California Court of Appeals, Fourth District, Third Division
Jul 13, 2011
No. G043703 (Cal. Ct. App. Jul. 13, 2011)

Opinion

NOT TO BE PUBLISHED

Appeal from an order of the Superior Court of Orange County, No. 30-2009-00293692, Robert J. Moss, Judge.

Watten, Discoe, Bassett & McMains and Pamela S. Ivanicki for Plaintiff and Appellant.

The Law Office of Cleidin Z. Atanous and Cleidin Z. Atanous for Defendants and Respondents.


OPINION

MOORE, ACTING P. J.

This case presents a battle of set aside maneuvers. More than two years after her personal injury auto accident case was dismissed due to nonpayment of transfer fees, plaintiff and appellant Stephanie Hodges (Hodges) filed an ex parte application to set aside the dismissal order. The Los Angeles County Superior Court granted her application and the case was then transferred to the Orange County Superior Court.

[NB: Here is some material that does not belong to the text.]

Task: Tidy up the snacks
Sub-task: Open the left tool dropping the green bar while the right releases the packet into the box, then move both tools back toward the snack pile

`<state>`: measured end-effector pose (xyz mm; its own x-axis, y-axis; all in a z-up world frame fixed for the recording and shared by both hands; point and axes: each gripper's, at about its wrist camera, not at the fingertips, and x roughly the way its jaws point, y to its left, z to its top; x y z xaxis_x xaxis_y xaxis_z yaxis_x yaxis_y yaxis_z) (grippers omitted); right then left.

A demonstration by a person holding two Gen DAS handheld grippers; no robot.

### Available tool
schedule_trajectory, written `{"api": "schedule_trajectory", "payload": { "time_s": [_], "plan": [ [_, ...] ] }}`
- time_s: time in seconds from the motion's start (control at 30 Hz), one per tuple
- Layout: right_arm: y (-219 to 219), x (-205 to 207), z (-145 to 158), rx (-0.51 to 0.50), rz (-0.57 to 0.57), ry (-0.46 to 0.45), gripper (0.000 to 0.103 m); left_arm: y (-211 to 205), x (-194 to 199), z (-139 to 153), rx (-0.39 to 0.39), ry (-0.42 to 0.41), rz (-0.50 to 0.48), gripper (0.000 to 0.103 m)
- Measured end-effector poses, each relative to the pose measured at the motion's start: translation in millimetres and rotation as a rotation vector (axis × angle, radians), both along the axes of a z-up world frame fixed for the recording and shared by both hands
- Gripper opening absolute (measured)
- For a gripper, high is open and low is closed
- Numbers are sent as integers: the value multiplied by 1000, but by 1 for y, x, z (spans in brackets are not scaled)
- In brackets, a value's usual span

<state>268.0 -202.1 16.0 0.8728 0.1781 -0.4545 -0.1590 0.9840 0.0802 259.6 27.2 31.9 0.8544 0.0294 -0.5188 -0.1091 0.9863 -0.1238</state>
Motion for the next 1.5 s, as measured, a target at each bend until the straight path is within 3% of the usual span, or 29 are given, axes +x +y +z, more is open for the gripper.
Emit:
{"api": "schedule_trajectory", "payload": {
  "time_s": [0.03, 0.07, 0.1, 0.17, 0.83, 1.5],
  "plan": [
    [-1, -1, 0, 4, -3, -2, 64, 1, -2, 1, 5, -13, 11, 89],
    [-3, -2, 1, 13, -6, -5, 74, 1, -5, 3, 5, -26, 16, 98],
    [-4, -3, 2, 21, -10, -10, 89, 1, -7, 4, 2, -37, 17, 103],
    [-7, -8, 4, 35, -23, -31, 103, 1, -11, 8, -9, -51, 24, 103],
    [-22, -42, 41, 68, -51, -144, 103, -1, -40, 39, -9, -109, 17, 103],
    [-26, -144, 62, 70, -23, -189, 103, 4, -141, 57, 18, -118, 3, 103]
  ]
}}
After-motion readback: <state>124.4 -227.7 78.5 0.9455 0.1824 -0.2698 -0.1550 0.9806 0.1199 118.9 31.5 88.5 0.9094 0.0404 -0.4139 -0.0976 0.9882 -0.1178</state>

Defendant and Respondent Krista Marie Bravo (Bravo) then filed a motion to set aside the reinstatement order because she had received no notice of the ex parte application and because the application should have been denied on its merits in any event. The Orange County Superior Court granted her motion.

Hodges appeals from the order granting Bravo’s set aside motion. We affirm. Substantial evidence supports the court’s finding that Bravo received no notice of the ex parte application.

I

FACTS

A. Introductory Comments:

A snarled web of background facts makes this case appear more difficult than it is. We recite the procedural history because without it, the set aside motion and order at issue make no sense. However, we should keep in mind that, in the end, we need only address Bravo’s January 13, 2010 set aside motion and the March 26, 2010 minute order granting it.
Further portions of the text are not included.